This article is about U.S. Coast Guard Island-class 110 foot patrol boat Squadrons. For U.S. Coast Guard Point-class 82 foot patrol boat Squadrons during the Vietnam War, see Coast Guard Squadron One instead.

Overview 

The U.S. Coast Guard established Patrol Boat Squadrons to manage the 110-foot long Island-class patrol boats. Squadron ONE (renamed FOUR) was established in Miami Beach, Florida, and Squadron TWO was established in Roosevelt Roads, Puerto Rico. Their message traffic plain language addresses were COGARD PATBOATRON ONE and TWO, respectively. Created during the end of the Cold War, they were expeditionary squadrons modeled after the successful Coast Guard Squadron One employed during the Vietnam War. They provided a modernized template for the creation of Patrol Forces Southwest Asia (PATFORSWA) and Patrol Forces Mediterranean (PATFORMED) during Operation Iraqi Freedom.

Cutters Assigned

CG Patrol Boat Squadron Four (One) cutters 

 USCGC FARALLON (WPB 1301)
 USCGC MANITOU (WPB 1302)
 USCGC MATAGORDA (WPB 1303)
 USCGC MAUI (WPB 1304)
 USCGC BARANOF (WPB 1318)
USCGC CHANDELEUR (WPB 1319)

CG Patrol Boat Squadron Two cutters 

 USCGC MONHEGAN (WPB 1305)
 USCGC NUNIVAK (WPB 1306)
 USCGC OCRACOKE (WPB 1307)
 USCGC VASHON (WPB 1308)
USCGC NANTUCKET (WPB 1316)

Squadron Staffs 
Each Squadron had staffs assigned for administration, supply, and maintenance.
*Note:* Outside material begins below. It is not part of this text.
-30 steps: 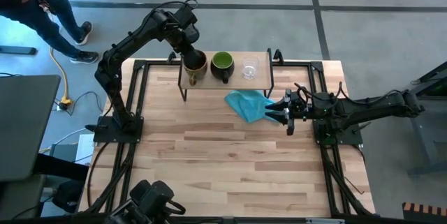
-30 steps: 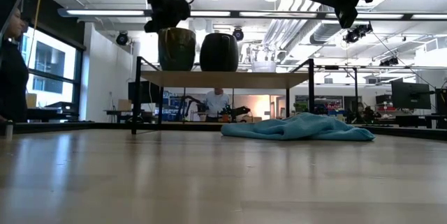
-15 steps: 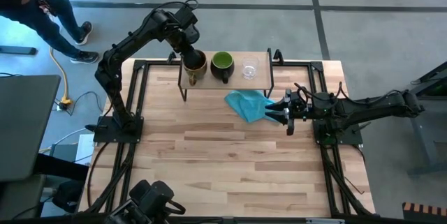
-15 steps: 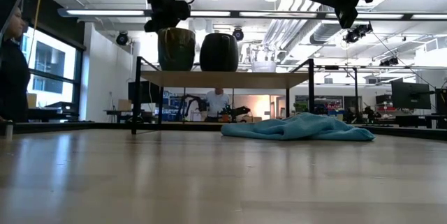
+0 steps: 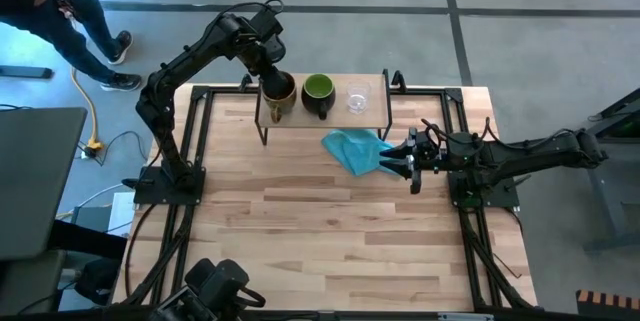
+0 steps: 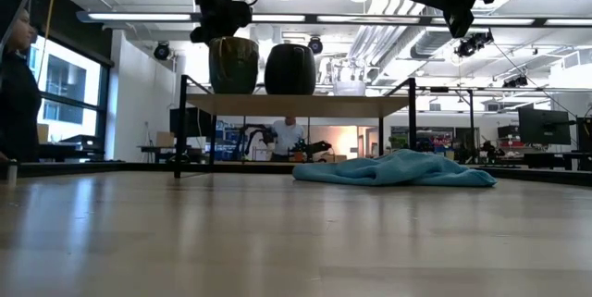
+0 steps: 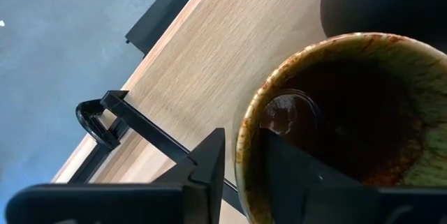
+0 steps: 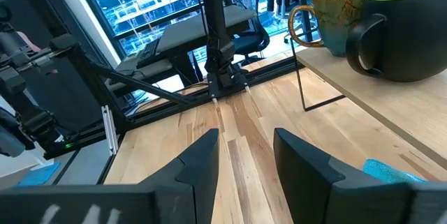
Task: Stack small to large cups/mugs on shelf
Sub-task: Put the green and blue mug on the shelf
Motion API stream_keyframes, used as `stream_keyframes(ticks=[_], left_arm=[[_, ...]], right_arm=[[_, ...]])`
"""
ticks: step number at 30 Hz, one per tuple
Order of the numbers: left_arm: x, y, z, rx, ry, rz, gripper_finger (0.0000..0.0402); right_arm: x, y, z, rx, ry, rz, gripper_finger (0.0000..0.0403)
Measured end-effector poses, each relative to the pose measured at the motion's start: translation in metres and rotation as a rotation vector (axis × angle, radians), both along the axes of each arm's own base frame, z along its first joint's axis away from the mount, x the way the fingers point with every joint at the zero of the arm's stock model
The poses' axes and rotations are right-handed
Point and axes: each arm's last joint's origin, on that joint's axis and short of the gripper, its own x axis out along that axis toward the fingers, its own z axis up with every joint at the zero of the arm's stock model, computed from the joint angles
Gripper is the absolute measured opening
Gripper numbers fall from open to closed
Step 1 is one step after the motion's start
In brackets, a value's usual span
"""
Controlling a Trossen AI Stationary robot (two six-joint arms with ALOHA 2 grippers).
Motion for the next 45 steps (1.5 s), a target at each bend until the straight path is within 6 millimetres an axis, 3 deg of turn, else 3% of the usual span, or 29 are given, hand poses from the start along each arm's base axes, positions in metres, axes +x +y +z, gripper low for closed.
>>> stream_keyframes(ticks=[45], left_arm=[[-0.0036,-0.0031,-0.0015,-0.017,0.058,-0.034,0.0069]], right_arm=[[0.0,0.0001,0.0,0.004,0.0,0.001,0.0128]])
Squadron ONE was commissioned 051600Z July 1985. Squadron ONE was under the operational and administrative control of Commander, Seventh Coast Guard District and homeported at Coast Guard Base Miami Beach, Florida. Squadron ONE was also designated Commanding Officer, Primary Crew Assembly Facility (PCAF) for the first 16 Island-class patrol boats.

Squadron TWO was commissioned 091847Z January 1986. Squadron TWO was under the operational control and administrative control of Greater Antilles Section (GANTSEC) homeported at U.S. Naval Base Roosevelt Roads, Puerto Rico.

Naval Integration 
The two Squadrons were designed for expeditionary employment and ease of integration in naval operations. As such, each patrol boat was programmed for 2,850 annual operating hours, which was 1,050 hours more than non-Squadron Island-class patrol boats.

In April 1989, Commander, Atlantic Area forwarded a memorandum to Coast Guard Headquarters COMDT (G-OCU-2) regarding administrative means to improve naval integration. At issue was that the Navy used even numbers to designate Commander In Chief, Atlantic Fleet (CINCLANTFLT) units and odd numbers to designate Commander In Chief, Pacific Fleet (CINCPACFLT) units. As such, it was recommended to rename PATBOATRON ONE to PATBOATRON FOUR. Similarly, it was recommended to rename the C-130 Logistics Support Squadron 201 (VCC 201) to Squadron 204 (VCC 204). By renaming these units in accordance with Navy convention, Atlantic Area sought to reduce mobilization confusion during a time of crisis.

Significant Operations 

 Operation BREAKOUT. Squadron One was awarded the Commandant's Meritorious Unit Commendation for Operation BREAKOUT.
 Hurricane HUGO recovery operations. A surface action group led by USCGC BEAR (WMEC 901) and consisting of USCGC MONHEGAN (WPB 1305), USCGC NUNIVAK (WPB 1307), USCGC OCRACOKE (WPB 1307), USCGC VASHON (WPB 1308), and USCGC NANTUCKET (WPB 1316) proceeded to the U.S. Virgin Islands to assess damages and provide humanitarian relief. At the direction of President George H. W. Bush, a boarding team from USCG VASHON (WPB 1308) went ashore in St. Croix, USVI to rescue 77 civilians barricaded in a hotel. Squadron Two staff were awarded the Commandant's Meritorious Unit Commendation for post-hurricane recovery operation in Puerto Rico.

Squadron Decommissioning 
The staffs of Squadrons FOUR and TWO were decommissioned on June 28, 1991 and July 1, 1991, respectively. The administrative control of their patrol boats was transferred to Commander, Group Miami Beach and Commander, Greater Antilles Section, respectively.